The firm, white shell of the eye (sclera) is covered by an almost transparent, thin membrane called the conjunctiva. The normal and healthy conjunctiva contains fine blood vessels within it. Because the conjunctiva is such a diaphanous tissue, whenever the conjunctiva becomes irritated or inflamed (no matter what the cause) it responds to in only one way – the blood vessel become dilated and more prominent which turns the eye red and may make the tissue slightly swollen.
What are the causes of conjunctivitis?
There are many different causes of conjunctivitis, the most common are infections, allergies, and chemical or environmental irritants.
What is infectious conjunctivitis?
The common infectious causes of conjunctivitis are bacteria and viruses. Bacterial conjunctivitis causes a red eye that is typically associated with a considerable amount of mucus and discharge. Viral conjunctivitis, on the other hand, causes a red eye with only a thin watery discharge.
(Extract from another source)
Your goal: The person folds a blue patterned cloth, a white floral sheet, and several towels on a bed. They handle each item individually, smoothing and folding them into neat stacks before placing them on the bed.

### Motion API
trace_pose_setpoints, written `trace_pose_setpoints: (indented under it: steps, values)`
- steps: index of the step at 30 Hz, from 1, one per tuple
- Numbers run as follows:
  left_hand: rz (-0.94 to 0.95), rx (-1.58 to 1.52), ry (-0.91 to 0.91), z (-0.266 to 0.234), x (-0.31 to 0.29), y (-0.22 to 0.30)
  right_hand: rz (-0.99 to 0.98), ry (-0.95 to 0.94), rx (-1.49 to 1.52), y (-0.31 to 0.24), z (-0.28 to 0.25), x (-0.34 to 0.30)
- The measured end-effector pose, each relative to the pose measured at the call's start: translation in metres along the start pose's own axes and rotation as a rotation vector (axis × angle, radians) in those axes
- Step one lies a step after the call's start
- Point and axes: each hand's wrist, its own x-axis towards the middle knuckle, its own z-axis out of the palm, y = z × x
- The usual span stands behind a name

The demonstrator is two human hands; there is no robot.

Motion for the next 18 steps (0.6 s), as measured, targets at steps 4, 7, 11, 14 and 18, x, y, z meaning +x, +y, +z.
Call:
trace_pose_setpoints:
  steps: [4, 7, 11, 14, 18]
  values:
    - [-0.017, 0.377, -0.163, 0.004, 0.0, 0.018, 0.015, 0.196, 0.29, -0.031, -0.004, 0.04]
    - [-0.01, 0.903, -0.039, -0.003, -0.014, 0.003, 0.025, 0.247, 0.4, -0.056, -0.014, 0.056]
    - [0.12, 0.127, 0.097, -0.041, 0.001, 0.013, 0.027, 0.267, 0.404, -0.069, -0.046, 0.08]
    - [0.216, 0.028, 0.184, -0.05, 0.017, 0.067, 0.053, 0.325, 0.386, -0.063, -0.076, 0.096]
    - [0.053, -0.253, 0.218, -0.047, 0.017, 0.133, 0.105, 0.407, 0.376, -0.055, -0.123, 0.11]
What is allergic conjunctivitis?
Allergic conjunctivitis is a red eye caused by pollens or hay fever, animal dander, chemical irritants that are rubbed onto the eye, and environmental airborne irritants. The discharge tends to be only a small amount of a thin, watery discharge, although occasionally it appears as a thin, stringy, mucoid discharge. Those with allergic conjunctivitis often complain that her eyes are very itchy.
How do you treat infectious conjunctivitis?
If the conjunctivitis is caused by bacteria, topically applied antibiotic eyedrops or ophthalmic ointment are very helpful in limiting the duration of the pink eye to only a few days. Viral conjunctivitis does not respond to these topical antibiotics but fortunately spontaneously resolves in 1-2 weeks.
What are the treatment options for allergic conjunctivitis?
Allergic conjunctivitis often responds to cool, moist compresses held over the eyes and by eliminating the hand rubbing that potentiates the allergic response. For those that need more relief, over the counter and prescription eyedrops work well at relieving the itch and redness.
Is conjunctivitis contagious?
Both bacterial and viral conjunctivitis may be quite contagious. Hand washing is the most important preventive measure. Those with infectious conjunctivitis should use their own washcloths and towels and not share these with anyone.
Will there be any permanent damage caused by conjunctivitis?
Most causes of conjunctivitis will clear without any complications.
What should make me worry about a red eye?
Any eye that has been red for more than a few days, is painful, is light sensitive, has a foreign body sensation, or blurred vision may have something more serious than just routine conjunctivitis. In cases like these, an examination by an ophthalmologist is indicated and encouraged.